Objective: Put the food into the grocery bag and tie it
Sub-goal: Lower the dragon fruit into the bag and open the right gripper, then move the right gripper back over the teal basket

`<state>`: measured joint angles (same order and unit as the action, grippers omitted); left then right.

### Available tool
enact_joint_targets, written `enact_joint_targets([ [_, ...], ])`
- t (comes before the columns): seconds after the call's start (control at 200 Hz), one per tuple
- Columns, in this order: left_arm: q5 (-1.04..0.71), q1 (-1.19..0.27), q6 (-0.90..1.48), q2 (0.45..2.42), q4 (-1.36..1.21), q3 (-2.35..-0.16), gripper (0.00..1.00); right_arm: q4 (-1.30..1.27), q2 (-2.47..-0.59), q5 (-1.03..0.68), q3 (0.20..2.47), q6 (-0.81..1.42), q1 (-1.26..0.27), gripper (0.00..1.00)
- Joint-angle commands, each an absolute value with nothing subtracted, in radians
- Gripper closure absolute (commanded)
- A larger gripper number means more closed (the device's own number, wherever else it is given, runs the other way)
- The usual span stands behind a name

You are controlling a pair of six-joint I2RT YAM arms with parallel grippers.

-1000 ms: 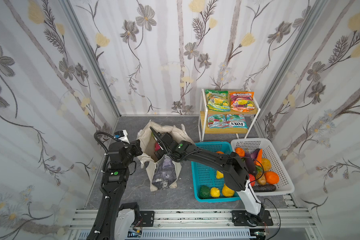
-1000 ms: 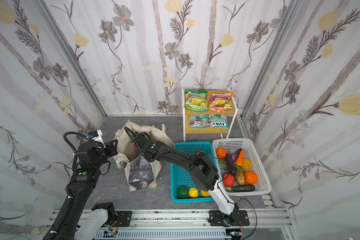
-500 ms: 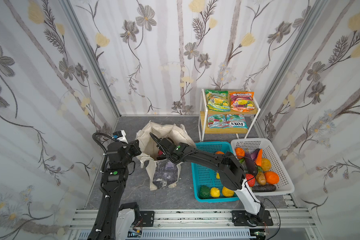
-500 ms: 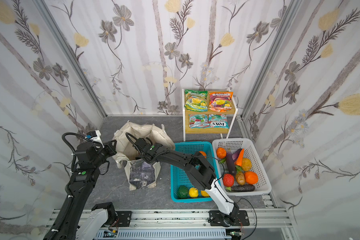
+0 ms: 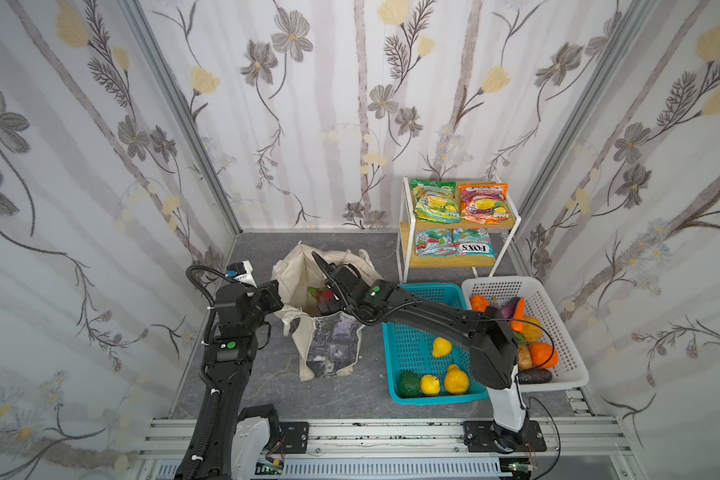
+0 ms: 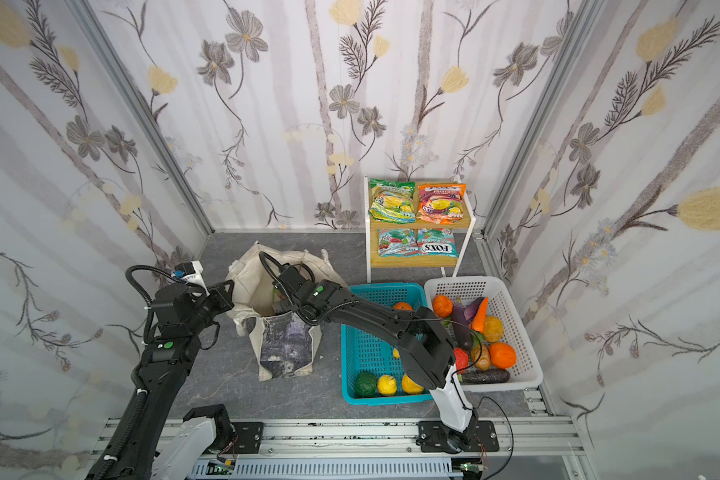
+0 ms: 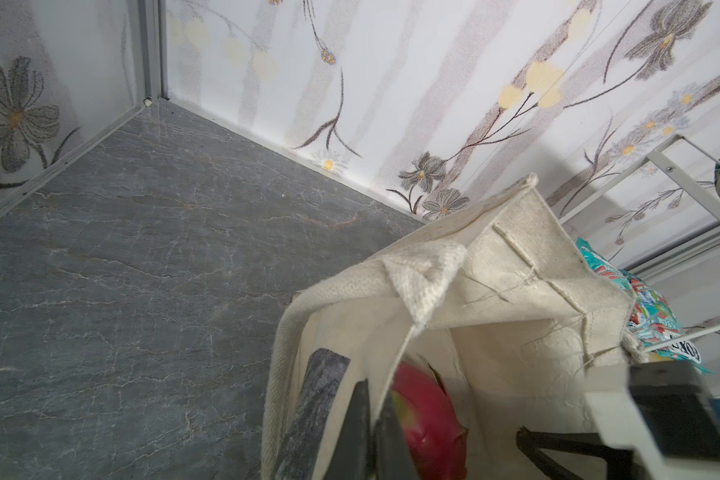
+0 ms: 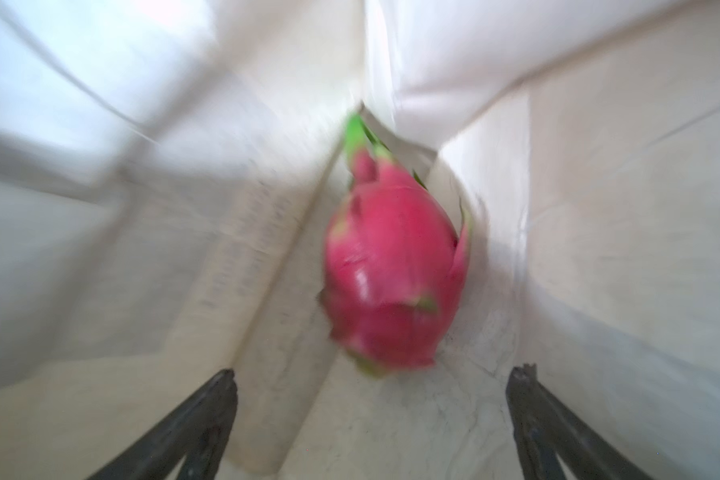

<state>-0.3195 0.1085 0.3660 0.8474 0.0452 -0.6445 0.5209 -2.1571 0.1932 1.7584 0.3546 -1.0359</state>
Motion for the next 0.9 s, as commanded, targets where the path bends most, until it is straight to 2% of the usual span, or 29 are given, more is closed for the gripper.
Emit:
enact_joint_targets([
  [0.0, -0.324, 0.110, 0.362, 0.842, -0.002, -0.640, 1.00, 0.467, -2.102, 0.225, 1.729, 0.375, -1.039, 0.00],
  [0.12, -0.310, 0.109, 0.368, 0.838, -0.002, -0.641, 1.00, 0.402, -1.988, 0.284, 1.643, 0.396, -1.043, 0.00],
  [0.375, -0.336, 0.110, 0.375, 0.839, -0.025, -0.631, 1.00, 0.001, -1.538, 0.339, 1.180, 0.410, -1.033, 0.00],
  [0.525, -0.342, 0.111, 0.382, 0.841, -0.029, -0.630, 1.00, -0.067, -1.403, 0.514, 0.983, 0.493, -1.000, 0.00],
  [0.605, -0.336, 0.110, 0.386, 0.840, -0.029, -0.632, 1.00, -0.050, -1.369, 0.543, 0.905, 0.548, -0.969, 0.00],
  [0.675, -0.327, 0.111, 0.393, 0.833, -0.029, -0.631, 1.00, -0.045, -1.350, 0.520, 0.847, 0.612, -0.932, 0.00],
  [0.789, -0.328, 0.111, 0.396, 0.829, -0.029, -0.629, 1.00, -0.162, -1.346, 0.371, 0.727, 0.640, -0.857, 0.01],
  [0.894, -0.326, 0.111, 0.398, 0.826, -0.029, -0.630, 1.00, -0.247, -1.381, 0.256, 0.676, 0.676, -0.779, 0.06],
])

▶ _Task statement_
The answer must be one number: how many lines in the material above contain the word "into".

▶ _Response_
2